Then you need to review my 10-point checklist to make sure you’re on the right track. Starting a new data project can be overwhelming. But don’t worry, with my 20 years of experience, I’m here to guide you through it.

Typically when I start to perform a new data related task or analysis for a project, I have to make sure that I meet the expected objectives, which often include identifying patterns, trends, and insights that can be used to drive business decisions.

10 Point Checklist

Point 1: First things first, you need to understand the nature of the deliverable that’s being asked for. Is it a new report, database table, column, data visualization, calculation, or a change to any of the above? In a similar fashion you also need to understand the technologies in play that you have to work with. This could be anything from Tableau, Power BI, SQL Server, Oracle, Teradata or even Microsoft Access (yes, people still use this tool).

Point 2: It’s crucial to know the desired delivery time frame for your project. You don’t want to end up with a longer timeline than what the project manager or client had in mind. Communication is key in this situation.

Point 3: Who is the intended audience for this deliverable? If it’s for an executive audience, you may need to roll the numbers up and take out some detail. If it’s for an analyst or operational audience, you may want to leave in more detail.

Point 4: How much historical data is required? What is the anticipated volume of data that your deliverable is going to generate? Don’t get caught in a situation where your solution can’t handle the trending analyses for a 2 year time frame when you only pulled data for the last 6 months.

Point 5: Understand the volume of data that your solution will generate. For example, a 5 million row output is not conducive to a 100% Excel approach. You will definitely be in the land of database analyses. However you may later present the data at an aggregated level (see point 3) via Excel but hopefully using a real data visualization tool .

Point 6: You need to understand if there’s any Personally Identifiable Information (PII) or sensitive data that you need to access in order to carry out the request. This could include social security numbers, passport numbers, driver’s license numbers, or credit card numbers.

Point 7: It’s important to understand the business processes behind the request. As data people, we tend to focus only on the data piece of the puzzle, but understanding more about the relevant business process can help you deliver the better results for your end users.

Point 8: Try to find and understand any relevant KPIs associated with the business processes on which your data project/task is affecting.

Point 9: Perform data profiling on your datasets! This can’t be stated enough. Profiling leads to understanding data quality issues and can help lead you to the source of the issues so they can be stopped.

Here are a few data profiling videos I’ve created over the years to give you a sense of data profiling in action.

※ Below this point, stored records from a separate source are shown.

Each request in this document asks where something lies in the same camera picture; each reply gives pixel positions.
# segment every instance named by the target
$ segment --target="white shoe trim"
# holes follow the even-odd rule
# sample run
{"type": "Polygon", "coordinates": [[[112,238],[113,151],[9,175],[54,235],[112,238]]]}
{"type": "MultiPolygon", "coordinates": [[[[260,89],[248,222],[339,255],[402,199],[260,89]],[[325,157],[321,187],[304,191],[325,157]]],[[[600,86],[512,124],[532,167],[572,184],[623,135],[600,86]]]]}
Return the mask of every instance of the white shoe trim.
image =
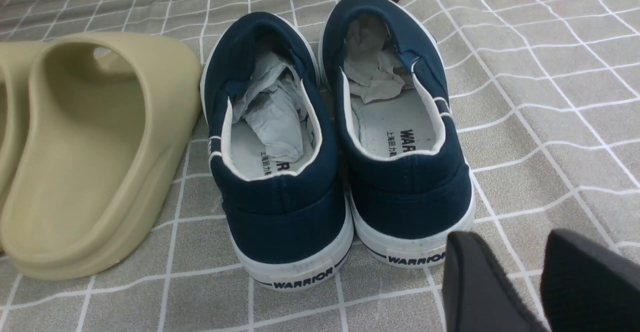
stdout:
{"type": "Polygon", "coordinates": [[[415,240],[396,238],[378,232],[360,216],[354,198],[349,195],[353,223],[362,244],[378,260],[397,268],[418,269],[444,262],[447,236],[454,231],[469,231],[476,218],[476,195],[471,186],[471,200],[464,216],[450,228],[415,240]]]}
{"type": "Polygon", "coordinates": [[[326,281],[343,266],[354,240],[354,223],[345,197],[345,218],[338,236],[320,252],[301,261],[269,264],[247,257],[229,231],[233,250],[249,275],[263,287],[274,291],[302,291],[326,281]]]}

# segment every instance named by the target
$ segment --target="white grid line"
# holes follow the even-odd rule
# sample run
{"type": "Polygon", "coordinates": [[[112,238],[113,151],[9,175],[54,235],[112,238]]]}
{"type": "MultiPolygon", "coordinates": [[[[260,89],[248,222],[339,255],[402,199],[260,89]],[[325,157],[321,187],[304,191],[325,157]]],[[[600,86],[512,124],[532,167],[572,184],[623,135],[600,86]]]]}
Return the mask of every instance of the white grid line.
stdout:
{"type": "Polygon", "coordinates": [[[24,15],[22,15],[22,18],[20,18],[19,22],[15,25],[14,29],[11,31],[11,33],[9,33],[8,36],[6,36],[6,38],[4,39],[5,41],[9,41],[9,39],[14,35],[14,33],[16,33],[16,31],[18,31],[18,29],[20,28],[20,25],[23,24],[23,21],[27,18],[27,16],[29,16],[29,13],[32,11],[32,9],[34,9],[34,7],[38,4],[38,2],[40,2],[40,0],[36,0],[30,7],[29,9],[27,9],[27,11],[25,12],[24,15]]]}
{"type": "Polygon", "coordinates": [[[105,0],[100,0],[98,4],[95,5],[95,9],[93,9],[93,14],[91,15],[91,18],[89,18],[89,22],[87,22],[86,26],[84,27],[85,32],[89,30],[89,27],[91,26],[91,22],[93,22],[94,18],[96,18],[96,13],[98,13],[98,10],[100,9],[100,5],[103,4],[103,1],[105,0]]]}
{"type": "Polygon", "coordinates": [[[87,317],[87,310],[89,309],[89,302],[91,300],[91,290],[96,283],[96,275],[92,275],[89,279],[89,285],[86,288],[86,295],[84,296],[84,302],[82,303],[82,310],[80,310],[80,318],[78,319],[78,325],[75,328],[75,332],[82,332],[85,325],[85,318],[87,317]]]}
{"type": "Polygon", "coordinates": [[[9,308],[14,303],[14,298],[16,298],[16,293],[18,292],[18,286],[20,285],[20,281],[22,279],[23,279],[23,274],[22,273],[18,273],[18,275],[15,277],[15,281],[13,282],[13,285],[11,285],[11,291],[9,293],[9,298],[6,301],[6,305],[2,309],[2,310],[4,310],[4,313],[2,314],[2,316],[0,316],[0,331],[3,330],[3,327],[4,327],[5,323],[7,322],[7,318],[9,317],[9,312],[10,312],[9,308]]]}
{"type": "Polygon", "coordinates": [[[433,288],[432,292],[433,292],[433,299],[436,303],[436,309],[438,309],[438,315],[440,318],[440,324],[442,325],[442,330],[446,331],[447,330],[447,316],[444,312],[444,305],[442,302],[442,297],[441,294],[438,291],[438,288],[436,288],[436,281],[434,279],[434,275],[432,274],[432,270],[429,267],[425,267],[424,268],[424,274],[427,277],[427,282],[429,283],[429,286],[433,288]]]}
{"type": "Polygon", "coordinates": [[[62,6],[62,8],[57,12],[57,15],[55,15],[55,18],[53,19],[53,22],[51,22],[51,25],[48,27],[48,29],[46,30],[46,32],[44,33],[44,37],[42,38],[42,40],[46,40],[47,37],[49,36],[49,34],[51,33],[51,30],[53,29],[53,27],[56,25],[56,23],[58,22],[58,18],[60,18],[60,15],[62,15],[62,13],[66,10],[67,5],[69,4],[69,1],[71,0],[66,0],[64,1],[64,5],[62,6]]]}
{"type": "Polygon", "coordinates": [[[184,164],[182,166],[182,181],[180,182],[180,192],[178,193],[178,202],[175,205],[175,213],[173,216],[173,229],[171,230],[171,241],[169,243],[169,256],[166,261],[166,274],[164,279],[164,289],[162,290],[162,304],[160,305],[160,319],[158,321],[158,332],[165,330],[165,319],[167,318],[167,302],[169,300],[169,284],[171,277],[169,274],[174,266],[174,251],[176,250],[176,236],[178,234],[178,219],[180,218],[180,211],[183,207],[183,197],[185,196],[185,176],[187,170],[189,170],[189,157],[191,154],[192,145],[188,143],[185,150],[184,164]]]}

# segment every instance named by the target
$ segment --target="grid-patterned mat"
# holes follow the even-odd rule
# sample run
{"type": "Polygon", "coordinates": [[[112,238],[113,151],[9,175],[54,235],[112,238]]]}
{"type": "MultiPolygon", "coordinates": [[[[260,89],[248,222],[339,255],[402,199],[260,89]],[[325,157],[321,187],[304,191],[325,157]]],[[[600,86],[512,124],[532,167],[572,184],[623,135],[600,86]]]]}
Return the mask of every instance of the grid-patterned mat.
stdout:
{"type": "MultiPolygon", "coordinates": [[[[0,0],[0,41],[137,31],[208,56],[235,19],[270,11],[317,48],[336,1],[0,0]]],[[[526,304],[542,314],[551,228],[640,262],[640,0],[400,3],[438,40],[474,172],[473,229],[526,304]]],[[[395,269],[358,241],[340,273],[317,288],[283,294],[254,285],[227,236],[206,137],[201,119],[156,227],[118,266],[44,282],[0,256],[0,330],[443,330],[442,268],[395,269]]]]}

Point 10: Understand how your solution will impact existing business process. By changing a column or calculation, how does this impact upstream or downstream processes? Keep your email inbox clean of those headache emails that are going to ask why the data looks different than it did last week. Most likely there was not a clear communication strategy to inform everyone of the impact of your changes.

Bonus Considerations:

Here are a few bonus considerations since you had the good fortune of reading this blog post and not just stopping at the video.

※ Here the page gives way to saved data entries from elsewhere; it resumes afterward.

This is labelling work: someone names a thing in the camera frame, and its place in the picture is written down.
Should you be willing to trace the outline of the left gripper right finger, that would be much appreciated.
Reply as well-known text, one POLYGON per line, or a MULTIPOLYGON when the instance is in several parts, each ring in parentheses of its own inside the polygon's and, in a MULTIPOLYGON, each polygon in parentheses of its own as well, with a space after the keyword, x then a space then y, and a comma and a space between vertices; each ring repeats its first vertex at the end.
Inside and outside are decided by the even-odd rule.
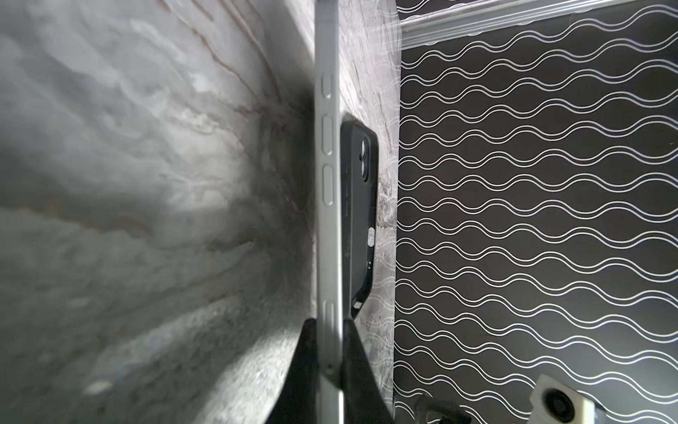
POLYGON ((393 423, 353 320, 344 320, 342 390, 345 423, 393 423))

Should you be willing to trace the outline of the black phone case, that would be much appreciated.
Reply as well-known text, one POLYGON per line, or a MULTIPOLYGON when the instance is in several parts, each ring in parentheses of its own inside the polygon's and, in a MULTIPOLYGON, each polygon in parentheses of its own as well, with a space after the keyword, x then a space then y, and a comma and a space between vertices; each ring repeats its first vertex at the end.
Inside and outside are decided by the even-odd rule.
POLYGON ((348 115, 340 141, 344 312, 354 319, 374 280, 379 140, 374 131, 348 115))

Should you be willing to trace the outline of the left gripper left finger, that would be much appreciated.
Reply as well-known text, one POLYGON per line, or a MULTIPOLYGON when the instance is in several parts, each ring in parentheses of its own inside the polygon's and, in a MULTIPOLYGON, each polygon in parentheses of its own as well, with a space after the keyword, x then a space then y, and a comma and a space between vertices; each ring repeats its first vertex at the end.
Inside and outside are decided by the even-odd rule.
POLYGON ((266 423, 315 423, 318 386, 317 322, 304 321, 282 391, 266 423))

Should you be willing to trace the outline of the black phone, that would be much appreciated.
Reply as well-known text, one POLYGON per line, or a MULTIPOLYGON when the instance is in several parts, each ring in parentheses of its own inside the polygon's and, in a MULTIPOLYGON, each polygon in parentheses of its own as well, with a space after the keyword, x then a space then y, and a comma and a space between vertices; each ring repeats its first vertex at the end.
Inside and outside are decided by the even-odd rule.
POLYGON ((319 423, 344 422, 339 3, 314 3, 319 423))

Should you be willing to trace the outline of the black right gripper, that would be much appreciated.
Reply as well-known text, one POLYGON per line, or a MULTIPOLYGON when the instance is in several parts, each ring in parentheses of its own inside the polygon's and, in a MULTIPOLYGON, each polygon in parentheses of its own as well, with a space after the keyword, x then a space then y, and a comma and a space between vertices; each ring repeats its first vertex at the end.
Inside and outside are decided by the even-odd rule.
POLYGON ((416 424, 427 424, 428 416, 431 413, 439 416, 440 423, 471 424, 471 415, 466 413, 457 403, 434 399, 426 394, 420 395, 414 411, 416 424))

Bonus Point 1: Consider any external factors that could impact your data project. For example, changes in regulations can impact the data that you collect, analyze, and use. If the government imposes stricter regulations on data privacy (see point 6 above), you may need to change your data sources or analysis methods to comply with these regulations.

Bonus Point 2: Consider internal organizational politics when starting on a project. If you work in a toxic or siloed organization (it happens), access to data can be a challenge. For example, if the marketing department controls customer data, accessing that data for a sales analysis project may be challenging due to internal strife and/or unnecessary burdensome roadblocks.

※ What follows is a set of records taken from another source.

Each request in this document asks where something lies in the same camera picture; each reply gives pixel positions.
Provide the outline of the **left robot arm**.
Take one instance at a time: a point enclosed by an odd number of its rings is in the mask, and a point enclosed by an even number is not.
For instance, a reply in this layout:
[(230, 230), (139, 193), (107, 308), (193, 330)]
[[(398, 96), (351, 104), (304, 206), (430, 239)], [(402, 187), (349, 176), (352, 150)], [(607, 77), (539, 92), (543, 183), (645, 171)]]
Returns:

Internal politics can also lead to potential conflicts of interest, such as when stakeholders have different goals or agendas. For example, if your data analyses could impact a department’s budget, that department may have an incentive to influence your work outcome to their advantage (or try to discredit you or your work by any means necessary).

Bonus Point 3: Finally, make sure to document everything. This includes the business requirements, technical requirements, saved emails, and any changes that were made along the way.

When I started my first office position as an intern at a well known Fortune 500 company, my mentor told me the first rule of corporate life was to C.Y.A. I’m sure you know what that means to cover. Having solid documentation of your work and an email trail for decisions made along the way can keep you out of hot water.

Conclusion

And there you have it, my 10-point checklist for starting a new data project. By following these steps, you’ll be well on your way to delivering high-quality results. Don’t forget to like and subscribe for more data-related content!

I appreciate everyone who has supported this blog and my YouTube channel via merch. Please check out the logo shop here.

Stay in contact with me through my various social media presences.

Keep doing great things with your data!

Anthony B. Smoak

Learn GROUP BY vs PARTITION BY in SQL

TLDR

If you are using SQL, you will eventually come across the GROUP BY and PARTITION BY clauses. While the Group BY clause is fairly standard in SQL, most people do not understand when to use the PARTITION BY clause. This easy to understand video uses some NBA season data to make the point very clear! I will show you the best use case of when to apply PARTITION BY.

Bonus content begins at the 10:03 mark, where I demonstrate a use case for the fundamentals I teach you earlier in the video.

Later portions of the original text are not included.